It was late for a workday (perhaps after 9:00 p.m.) when Seb Martel shared his team's candid findings with a collection of top managers tasked with assessing the economic downturn's likely impact on BRP's business. As a manufacturer of popular vehicles for snow and water, BRP had a management that was naturally concerned that the downturn could wallop BRP's recreation-minded customers, depressing sales and raising doubts about whether BRP would meet its debt covenants.

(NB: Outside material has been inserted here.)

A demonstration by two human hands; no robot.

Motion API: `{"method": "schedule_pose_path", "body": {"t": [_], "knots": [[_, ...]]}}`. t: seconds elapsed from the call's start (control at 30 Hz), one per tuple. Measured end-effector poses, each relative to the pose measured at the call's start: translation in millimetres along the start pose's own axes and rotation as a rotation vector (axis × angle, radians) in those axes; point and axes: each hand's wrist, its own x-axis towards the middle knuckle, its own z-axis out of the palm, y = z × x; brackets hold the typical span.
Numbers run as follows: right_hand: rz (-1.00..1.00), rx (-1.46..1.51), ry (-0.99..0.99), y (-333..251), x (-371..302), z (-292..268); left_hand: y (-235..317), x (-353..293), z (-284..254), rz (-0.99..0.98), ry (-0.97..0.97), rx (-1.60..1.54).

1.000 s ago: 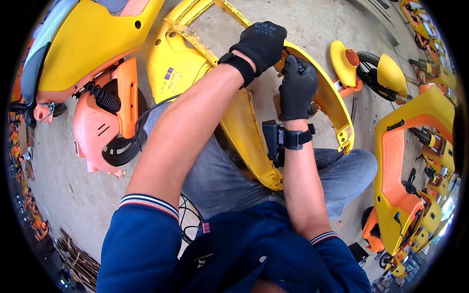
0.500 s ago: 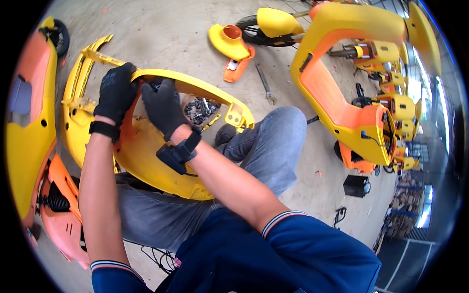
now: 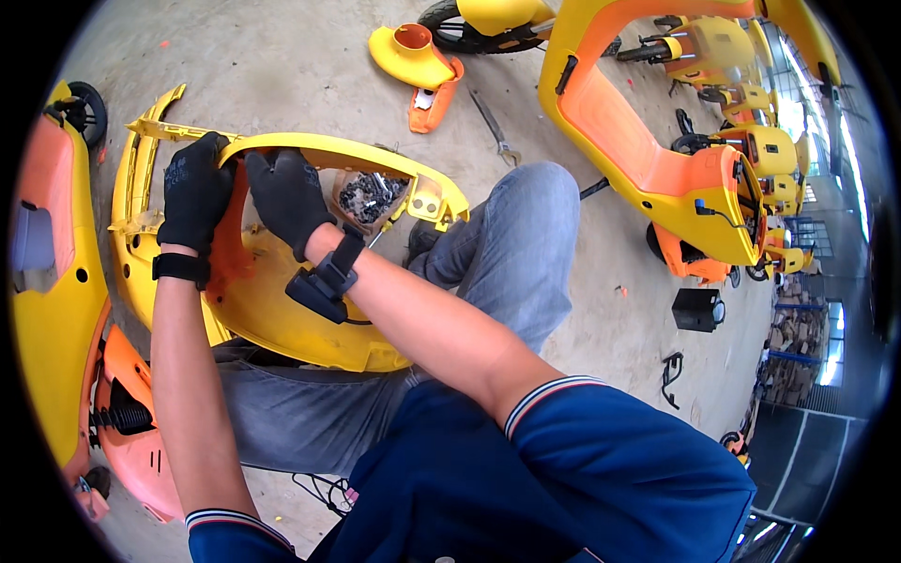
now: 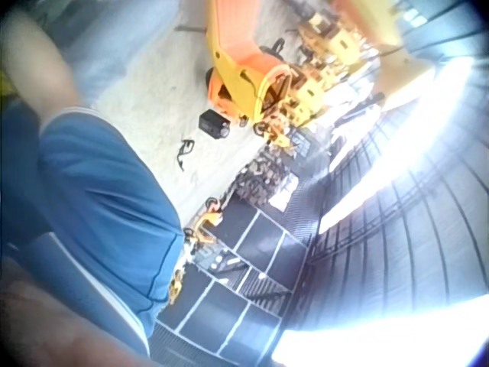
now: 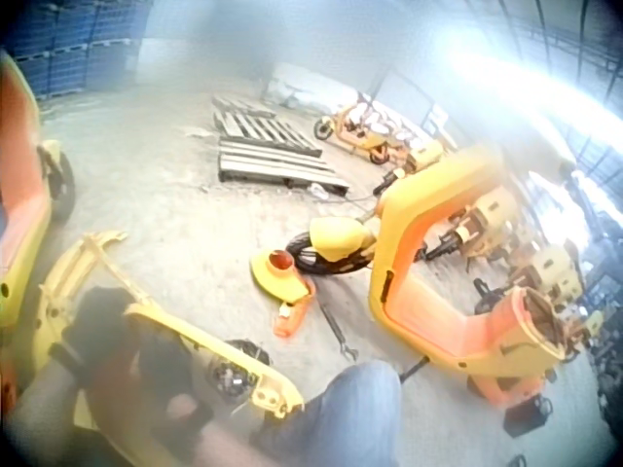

Still, the question that remained top-of-mind for Martel was a question that the downturn posed to industry at large: "Is management prepared to listen?" Today, Martel believes that his forthrightness served him well that night—along with an unflinching confidence in the numbers. BRP's management listened and responded to Martel's clear-eyed message by taking steps to better manage all areas of business, while battening down any unnecessary risk-taking.

It's no secret that CFO careers are built on decades of experience that every so often yield unique places in time where an executive is permitted to transform before the eyes of others. So it was, perhaps, for Martel, who entered the CFO office within four years of the fateful night that he says even his CEO still likes to recall: "Remember that night when Seb presented the numbers?"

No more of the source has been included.